Write out all of the listing exactly. Add nothing to it.

======== Recorded information

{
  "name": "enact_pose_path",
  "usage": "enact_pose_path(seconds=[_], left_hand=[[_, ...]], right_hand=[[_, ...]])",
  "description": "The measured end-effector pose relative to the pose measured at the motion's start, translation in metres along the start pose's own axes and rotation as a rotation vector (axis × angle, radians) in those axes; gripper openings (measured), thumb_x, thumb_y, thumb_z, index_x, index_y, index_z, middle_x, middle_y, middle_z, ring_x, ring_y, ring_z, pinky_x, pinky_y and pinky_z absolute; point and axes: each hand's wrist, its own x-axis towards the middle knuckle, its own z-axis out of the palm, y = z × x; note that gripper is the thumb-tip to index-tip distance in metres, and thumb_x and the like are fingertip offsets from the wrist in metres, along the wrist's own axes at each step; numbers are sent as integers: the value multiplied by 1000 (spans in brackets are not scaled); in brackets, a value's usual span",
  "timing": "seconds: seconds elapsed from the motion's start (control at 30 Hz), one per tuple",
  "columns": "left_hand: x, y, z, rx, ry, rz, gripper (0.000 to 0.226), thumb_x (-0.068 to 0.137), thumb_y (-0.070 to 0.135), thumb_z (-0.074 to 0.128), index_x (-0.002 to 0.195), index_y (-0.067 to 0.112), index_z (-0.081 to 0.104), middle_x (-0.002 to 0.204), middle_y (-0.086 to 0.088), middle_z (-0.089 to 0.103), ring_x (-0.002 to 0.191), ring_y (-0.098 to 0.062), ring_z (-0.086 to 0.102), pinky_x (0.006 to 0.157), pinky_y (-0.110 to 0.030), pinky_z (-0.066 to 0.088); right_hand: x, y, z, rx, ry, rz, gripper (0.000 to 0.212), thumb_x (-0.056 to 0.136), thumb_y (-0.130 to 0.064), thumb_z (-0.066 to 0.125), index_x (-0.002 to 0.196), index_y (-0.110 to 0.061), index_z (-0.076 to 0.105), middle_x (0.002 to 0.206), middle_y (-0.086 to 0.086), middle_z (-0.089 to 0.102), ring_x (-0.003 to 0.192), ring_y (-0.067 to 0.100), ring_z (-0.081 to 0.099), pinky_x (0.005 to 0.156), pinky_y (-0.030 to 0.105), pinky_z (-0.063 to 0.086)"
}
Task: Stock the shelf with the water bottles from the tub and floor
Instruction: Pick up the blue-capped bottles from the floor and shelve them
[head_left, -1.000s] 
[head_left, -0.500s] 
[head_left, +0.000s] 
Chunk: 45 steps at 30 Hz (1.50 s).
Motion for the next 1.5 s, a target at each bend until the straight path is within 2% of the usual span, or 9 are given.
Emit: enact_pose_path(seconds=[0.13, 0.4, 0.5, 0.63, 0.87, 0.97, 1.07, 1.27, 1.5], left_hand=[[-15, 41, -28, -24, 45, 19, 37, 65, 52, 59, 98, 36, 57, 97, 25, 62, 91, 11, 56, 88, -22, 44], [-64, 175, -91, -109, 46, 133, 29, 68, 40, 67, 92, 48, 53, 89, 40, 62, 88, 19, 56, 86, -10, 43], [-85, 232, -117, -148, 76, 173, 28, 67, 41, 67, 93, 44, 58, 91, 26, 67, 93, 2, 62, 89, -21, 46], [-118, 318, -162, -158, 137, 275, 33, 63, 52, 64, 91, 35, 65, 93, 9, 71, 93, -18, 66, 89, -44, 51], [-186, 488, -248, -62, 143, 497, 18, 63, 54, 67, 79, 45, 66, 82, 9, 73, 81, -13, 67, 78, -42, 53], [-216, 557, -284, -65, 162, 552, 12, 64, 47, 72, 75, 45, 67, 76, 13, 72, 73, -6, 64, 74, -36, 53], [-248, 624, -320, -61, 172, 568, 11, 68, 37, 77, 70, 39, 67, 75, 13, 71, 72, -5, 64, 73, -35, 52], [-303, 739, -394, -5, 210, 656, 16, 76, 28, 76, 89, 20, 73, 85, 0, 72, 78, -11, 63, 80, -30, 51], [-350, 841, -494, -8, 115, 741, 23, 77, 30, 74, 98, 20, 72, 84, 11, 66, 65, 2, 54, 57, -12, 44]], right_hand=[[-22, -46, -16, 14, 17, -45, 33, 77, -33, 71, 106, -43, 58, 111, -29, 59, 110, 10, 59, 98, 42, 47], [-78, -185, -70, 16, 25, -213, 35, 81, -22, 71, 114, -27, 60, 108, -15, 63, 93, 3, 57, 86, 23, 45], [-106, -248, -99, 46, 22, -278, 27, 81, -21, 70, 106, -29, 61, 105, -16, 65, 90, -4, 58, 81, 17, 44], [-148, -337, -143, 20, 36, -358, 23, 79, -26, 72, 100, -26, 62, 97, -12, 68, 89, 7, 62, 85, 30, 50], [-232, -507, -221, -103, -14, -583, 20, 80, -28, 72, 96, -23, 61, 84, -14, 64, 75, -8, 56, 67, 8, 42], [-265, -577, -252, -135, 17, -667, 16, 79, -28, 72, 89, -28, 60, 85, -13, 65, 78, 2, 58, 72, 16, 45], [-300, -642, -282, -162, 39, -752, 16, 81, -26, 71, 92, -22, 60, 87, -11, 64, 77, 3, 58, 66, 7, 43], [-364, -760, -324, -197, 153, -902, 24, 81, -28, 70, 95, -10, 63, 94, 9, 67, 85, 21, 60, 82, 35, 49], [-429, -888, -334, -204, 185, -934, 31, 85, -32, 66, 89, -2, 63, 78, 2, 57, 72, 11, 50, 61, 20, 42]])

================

## Exercise answer
{
  "name": "enact_pose_path",
  "usage": "enact_pose_path(seconds=[_], left_hand=[[_, ...]], right_hand=[[_, ...]])",
  "description": "The measured end-effector pose relative to the pose measured at the motion's start, translation in metres along the start pose's own axes and rotation as a rotation vector (axis × angle, radians) in those axes; gripper openings (measured), thumb_x, thumb_y, thumb_z, index_x, index_y, index_z, middle_x, middle_y, middle_z, ring_x, ring_y, ring_z, pinky_x, pinky_y and pinky_z absolute; point and axes: each hand's wrist, its own x-axis towards the middle knuckle, its own z-axis out of the palm, y = z × x; note that gripper is the thumb-tip to index-tip distance in metres, and thumb_x and the like are fingertip offsets from the wrist in metres, along the wrist's own axes at each step; numbers are sent as integers: the value multiplied by 1000 (spans in brackets are not scaled); in brackets, a value's usual span",
  "timing": "seconds: seconds elapsed from the motion's start (control at 30 Hz), one per tuple",
  "columns": "left_hand: x, y, z, rx, ry, rz, gripper (0.000 to 0.226), thumb_x (-0.068 to 0.137), thumb_y (-0.070 to 0.135), thumb_z (-0.074 to 0.128), index_x (-0.002 to 0.195), index_y (-0.067 to 0.112), index_z (-0.081 to 0.104), middle_x (-0.002 to 0.204), middle_y (-0.086 to 0.088), middle_z (-0.089 to 0.103), ring_x (-0.002 to 0.191), ring_y (-0.098 to 0.062), ring_z (-0.086 to 0.102), pinky_x (0.006 to 0.157), pinky_y (-0.110 to 0.030), pinky_z (-0.066 to 0.088); right_hand: x, y, z, rx, ry, rz, gripper (0.000 to 0.212), thumb_x (-0.056 to 0.136), thumb_y (-0.130 to 0.064), thumb_z (-0.066 to 0.125), index_x (-0.002 to 0.196), index_y (-0.110 to 0.061), index_z (-0.076 to 0.105), middle_x (0.002 to 0.206), middle_y (-0.086 to 0.086), middle_z (-0.089 to 0.102), ring_x (-0.003 to 0.192), ring_y (-0.067 to 0.100), ring_z (-0.081 to 0.099), pinky_x (0.005 to 0.156), pinky_y (-0.030 to 0.105), pinky_z (-0.063 to 0.086)"
}
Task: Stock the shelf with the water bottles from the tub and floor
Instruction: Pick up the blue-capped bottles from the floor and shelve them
[head_left, -1.000s] 
[head_left, -0.500s] 
[head_left, +0.000s] 
Chunk: 45 steps at 30 Hz (1.50 s).
Motion for the next 1.5 s, a target at each bend until the straight path is within 2% of the usual span, or 9 are given.
Emit: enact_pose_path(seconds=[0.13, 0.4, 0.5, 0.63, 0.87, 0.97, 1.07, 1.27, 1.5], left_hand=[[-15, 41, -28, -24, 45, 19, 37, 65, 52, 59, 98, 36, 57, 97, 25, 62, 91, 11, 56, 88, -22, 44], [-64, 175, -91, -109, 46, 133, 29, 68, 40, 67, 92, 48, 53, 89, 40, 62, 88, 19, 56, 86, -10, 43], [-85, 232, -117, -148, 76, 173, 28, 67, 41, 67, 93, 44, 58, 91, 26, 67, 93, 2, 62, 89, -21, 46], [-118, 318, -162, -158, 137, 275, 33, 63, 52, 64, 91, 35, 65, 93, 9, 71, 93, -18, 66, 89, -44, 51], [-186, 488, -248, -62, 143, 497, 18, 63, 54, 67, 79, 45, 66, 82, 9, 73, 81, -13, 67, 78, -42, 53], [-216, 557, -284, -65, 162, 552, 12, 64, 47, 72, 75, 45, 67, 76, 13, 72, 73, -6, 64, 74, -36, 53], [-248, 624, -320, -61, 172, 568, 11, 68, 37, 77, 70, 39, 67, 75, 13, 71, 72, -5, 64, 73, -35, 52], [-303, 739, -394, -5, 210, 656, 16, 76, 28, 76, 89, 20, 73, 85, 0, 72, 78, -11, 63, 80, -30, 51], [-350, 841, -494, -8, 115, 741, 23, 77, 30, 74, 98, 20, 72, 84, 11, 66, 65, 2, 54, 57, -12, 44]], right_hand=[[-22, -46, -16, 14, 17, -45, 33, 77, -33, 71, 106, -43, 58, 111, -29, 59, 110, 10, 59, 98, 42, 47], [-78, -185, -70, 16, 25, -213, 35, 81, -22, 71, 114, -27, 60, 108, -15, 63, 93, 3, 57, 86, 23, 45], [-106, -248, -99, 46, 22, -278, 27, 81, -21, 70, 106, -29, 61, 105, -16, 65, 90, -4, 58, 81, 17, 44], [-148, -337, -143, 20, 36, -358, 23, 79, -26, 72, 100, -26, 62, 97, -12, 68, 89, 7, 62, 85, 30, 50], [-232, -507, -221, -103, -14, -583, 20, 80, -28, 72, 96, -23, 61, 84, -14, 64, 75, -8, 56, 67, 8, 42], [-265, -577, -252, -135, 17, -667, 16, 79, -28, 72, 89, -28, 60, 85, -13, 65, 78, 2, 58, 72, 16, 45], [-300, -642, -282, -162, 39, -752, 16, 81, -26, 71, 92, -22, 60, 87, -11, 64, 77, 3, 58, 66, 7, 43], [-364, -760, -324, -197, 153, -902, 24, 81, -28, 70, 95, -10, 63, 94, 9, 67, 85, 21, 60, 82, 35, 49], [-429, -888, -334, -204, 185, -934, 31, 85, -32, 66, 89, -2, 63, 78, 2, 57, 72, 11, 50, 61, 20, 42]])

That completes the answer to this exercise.